Parents win pay-out after TV station showed graphic courtroom image of their murdered daughter’s nude body
- Popular Vermont science teacher Melissa Jenkins was killed in 2012
- WCAX-TV aired image of her nude body, used as evidence at trial of Allen Prue
- Richard and Phil Ann Jenkins secured out-of-court settlement after filing suit
- Prue sentenced to spend remainder of his life in prison for kidnap and murder
Melissa Jenkins, a popular science teacher, was killed in 2012
Airing a graphic image of a murder victim’s nude body during a news broadcast has resulted in a television station paying to settle a lawsuit.
Richard and Phil Ann Jenkins have secured an undisclosed out-of-court settlement after filing a suit against CBS affiliate WCAX-TV for suffering severe emotional distress after it showed a photo of their 33-year-old daughter, Melissa Jenkins.
The popular St Jonhsbury, Vermont, science teacher was killed in 2012. Three years later, a judge sentenced convicted murderer Allen Prue to spend the rest of his life in prison, for kidnapping and killing her.

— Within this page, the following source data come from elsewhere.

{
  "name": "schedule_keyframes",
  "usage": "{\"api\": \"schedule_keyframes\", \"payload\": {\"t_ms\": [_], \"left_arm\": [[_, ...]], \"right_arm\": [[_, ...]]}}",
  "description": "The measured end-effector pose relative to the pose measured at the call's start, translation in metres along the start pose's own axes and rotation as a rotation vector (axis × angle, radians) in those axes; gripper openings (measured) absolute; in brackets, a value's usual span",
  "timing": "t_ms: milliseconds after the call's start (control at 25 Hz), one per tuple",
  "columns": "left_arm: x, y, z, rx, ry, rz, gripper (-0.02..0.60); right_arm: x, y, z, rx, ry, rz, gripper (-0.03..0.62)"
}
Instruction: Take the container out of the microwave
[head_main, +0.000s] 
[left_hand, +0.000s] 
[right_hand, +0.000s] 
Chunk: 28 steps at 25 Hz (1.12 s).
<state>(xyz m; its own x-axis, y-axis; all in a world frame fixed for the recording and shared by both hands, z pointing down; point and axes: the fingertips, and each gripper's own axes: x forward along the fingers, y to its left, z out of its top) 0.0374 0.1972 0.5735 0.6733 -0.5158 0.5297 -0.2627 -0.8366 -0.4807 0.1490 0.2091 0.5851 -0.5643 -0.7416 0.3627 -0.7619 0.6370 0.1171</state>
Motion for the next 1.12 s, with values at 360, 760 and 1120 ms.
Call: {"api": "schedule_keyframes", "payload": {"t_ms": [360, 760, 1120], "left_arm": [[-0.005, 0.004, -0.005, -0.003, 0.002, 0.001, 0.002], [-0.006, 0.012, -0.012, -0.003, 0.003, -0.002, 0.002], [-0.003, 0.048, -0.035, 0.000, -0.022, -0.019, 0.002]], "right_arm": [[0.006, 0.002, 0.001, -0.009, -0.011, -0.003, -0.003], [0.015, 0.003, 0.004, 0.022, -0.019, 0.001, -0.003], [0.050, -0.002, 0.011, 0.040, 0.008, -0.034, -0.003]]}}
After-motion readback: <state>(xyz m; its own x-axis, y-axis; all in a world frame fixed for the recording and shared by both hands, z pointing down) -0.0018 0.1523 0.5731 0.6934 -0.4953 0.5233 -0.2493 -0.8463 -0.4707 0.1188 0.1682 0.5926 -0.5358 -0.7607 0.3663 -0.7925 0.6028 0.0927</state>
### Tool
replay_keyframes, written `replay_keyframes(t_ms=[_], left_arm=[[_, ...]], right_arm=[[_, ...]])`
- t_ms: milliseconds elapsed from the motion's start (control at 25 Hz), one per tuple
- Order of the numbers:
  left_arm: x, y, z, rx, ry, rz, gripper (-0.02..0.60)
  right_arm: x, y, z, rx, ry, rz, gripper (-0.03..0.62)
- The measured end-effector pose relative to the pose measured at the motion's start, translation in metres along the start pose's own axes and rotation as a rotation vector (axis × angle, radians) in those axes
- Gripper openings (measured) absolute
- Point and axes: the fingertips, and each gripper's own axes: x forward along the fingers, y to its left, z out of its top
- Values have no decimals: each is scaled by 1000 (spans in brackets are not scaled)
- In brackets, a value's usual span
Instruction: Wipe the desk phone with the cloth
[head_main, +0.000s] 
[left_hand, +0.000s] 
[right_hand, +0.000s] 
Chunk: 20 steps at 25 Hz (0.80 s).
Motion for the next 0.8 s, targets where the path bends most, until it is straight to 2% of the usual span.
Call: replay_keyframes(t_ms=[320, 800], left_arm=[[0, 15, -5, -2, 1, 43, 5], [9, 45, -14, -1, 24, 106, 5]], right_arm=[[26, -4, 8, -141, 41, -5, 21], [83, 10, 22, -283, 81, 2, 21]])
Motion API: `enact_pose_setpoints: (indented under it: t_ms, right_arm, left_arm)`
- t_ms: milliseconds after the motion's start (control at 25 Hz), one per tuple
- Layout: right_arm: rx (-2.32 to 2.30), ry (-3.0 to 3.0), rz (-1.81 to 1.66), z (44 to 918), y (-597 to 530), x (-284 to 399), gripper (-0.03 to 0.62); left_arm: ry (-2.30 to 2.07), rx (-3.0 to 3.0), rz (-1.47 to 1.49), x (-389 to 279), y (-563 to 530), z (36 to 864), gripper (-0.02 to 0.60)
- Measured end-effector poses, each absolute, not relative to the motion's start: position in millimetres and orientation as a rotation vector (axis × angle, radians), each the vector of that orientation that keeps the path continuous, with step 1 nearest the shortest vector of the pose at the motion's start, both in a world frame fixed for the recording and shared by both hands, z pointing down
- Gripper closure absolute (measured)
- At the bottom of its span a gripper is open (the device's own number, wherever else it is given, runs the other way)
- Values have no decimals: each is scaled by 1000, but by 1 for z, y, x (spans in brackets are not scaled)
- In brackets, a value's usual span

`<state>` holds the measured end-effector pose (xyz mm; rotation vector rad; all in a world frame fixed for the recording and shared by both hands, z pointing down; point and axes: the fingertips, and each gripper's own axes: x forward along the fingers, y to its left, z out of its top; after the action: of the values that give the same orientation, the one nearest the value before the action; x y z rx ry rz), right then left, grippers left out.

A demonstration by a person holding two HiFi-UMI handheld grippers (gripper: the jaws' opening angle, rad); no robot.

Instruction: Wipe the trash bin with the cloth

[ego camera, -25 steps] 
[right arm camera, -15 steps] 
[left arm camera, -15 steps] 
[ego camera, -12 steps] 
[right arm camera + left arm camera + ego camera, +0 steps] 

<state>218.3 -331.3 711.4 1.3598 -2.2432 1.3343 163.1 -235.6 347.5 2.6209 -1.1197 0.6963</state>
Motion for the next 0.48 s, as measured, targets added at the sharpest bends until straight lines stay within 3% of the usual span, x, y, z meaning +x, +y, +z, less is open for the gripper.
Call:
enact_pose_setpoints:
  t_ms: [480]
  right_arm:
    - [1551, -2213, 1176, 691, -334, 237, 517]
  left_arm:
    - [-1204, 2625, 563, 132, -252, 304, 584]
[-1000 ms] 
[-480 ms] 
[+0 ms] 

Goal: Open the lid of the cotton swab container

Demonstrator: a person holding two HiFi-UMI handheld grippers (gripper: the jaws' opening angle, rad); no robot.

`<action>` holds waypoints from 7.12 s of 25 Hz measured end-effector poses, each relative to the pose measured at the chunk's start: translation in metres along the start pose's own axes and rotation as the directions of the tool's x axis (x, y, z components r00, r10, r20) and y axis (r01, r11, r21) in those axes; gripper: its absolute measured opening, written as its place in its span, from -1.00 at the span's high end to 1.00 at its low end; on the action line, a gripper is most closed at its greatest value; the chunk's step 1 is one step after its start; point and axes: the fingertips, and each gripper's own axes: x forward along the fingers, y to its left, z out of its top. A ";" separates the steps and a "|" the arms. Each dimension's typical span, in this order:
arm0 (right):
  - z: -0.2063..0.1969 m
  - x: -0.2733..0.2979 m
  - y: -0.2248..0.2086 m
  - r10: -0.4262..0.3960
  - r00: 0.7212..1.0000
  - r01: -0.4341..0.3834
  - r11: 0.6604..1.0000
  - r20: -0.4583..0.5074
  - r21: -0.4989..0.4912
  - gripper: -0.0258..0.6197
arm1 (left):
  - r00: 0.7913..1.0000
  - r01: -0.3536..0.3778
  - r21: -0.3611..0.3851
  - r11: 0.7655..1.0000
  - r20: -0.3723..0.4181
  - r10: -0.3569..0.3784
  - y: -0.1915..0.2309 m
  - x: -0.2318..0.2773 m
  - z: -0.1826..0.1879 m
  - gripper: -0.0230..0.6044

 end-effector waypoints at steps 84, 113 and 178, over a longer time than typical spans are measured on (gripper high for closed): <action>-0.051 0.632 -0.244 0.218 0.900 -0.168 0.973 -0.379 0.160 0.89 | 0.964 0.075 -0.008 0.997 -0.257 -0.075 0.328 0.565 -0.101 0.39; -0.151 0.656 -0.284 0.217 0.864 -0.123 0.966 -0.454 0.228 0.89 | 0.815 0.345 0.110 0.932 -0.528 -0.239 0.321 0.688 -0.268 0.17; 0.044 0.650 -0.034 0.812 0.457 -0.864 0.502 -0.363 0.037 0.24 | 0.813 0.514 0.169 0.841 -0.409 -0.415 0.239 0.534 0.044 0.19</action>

The image of the couple’s daughter was aired while the station was covering the trial of Prue, who told Vermont State Police troopers that he and his wife, Patricia Prue, tied cinder blocks to Melissa Jenkins with rope and covered her with tree branches before dumping her naked body at a boat launch in Barnet.
They had lured the teacher by saying their car had broken down, before attacking, strangling and killing her.
Court documents, released in 2012, said that Melissa Jenkins’ two-year-old son, Ty, apparently saw his mother’s strangulation, and tried to tell police what happened by pulling on his neck.
Allen Prue (front) entering the courtroom in Vermont Superior Court, Wednesday, October 22, 2014, in Burlington, Vermont (file photo)
She had been teaching at St Johnsbury Academy, a private school, and students wore pink – a color she often wore – at a special memorial service.
WCAX-TV was covering the trial, and aired the image of the murdered woman, despite it being used as evidence in the courtroom.
The station, which has since been sold, said that broadcasting the photo was a mistake and they have changed procedures to prevent a recurrence.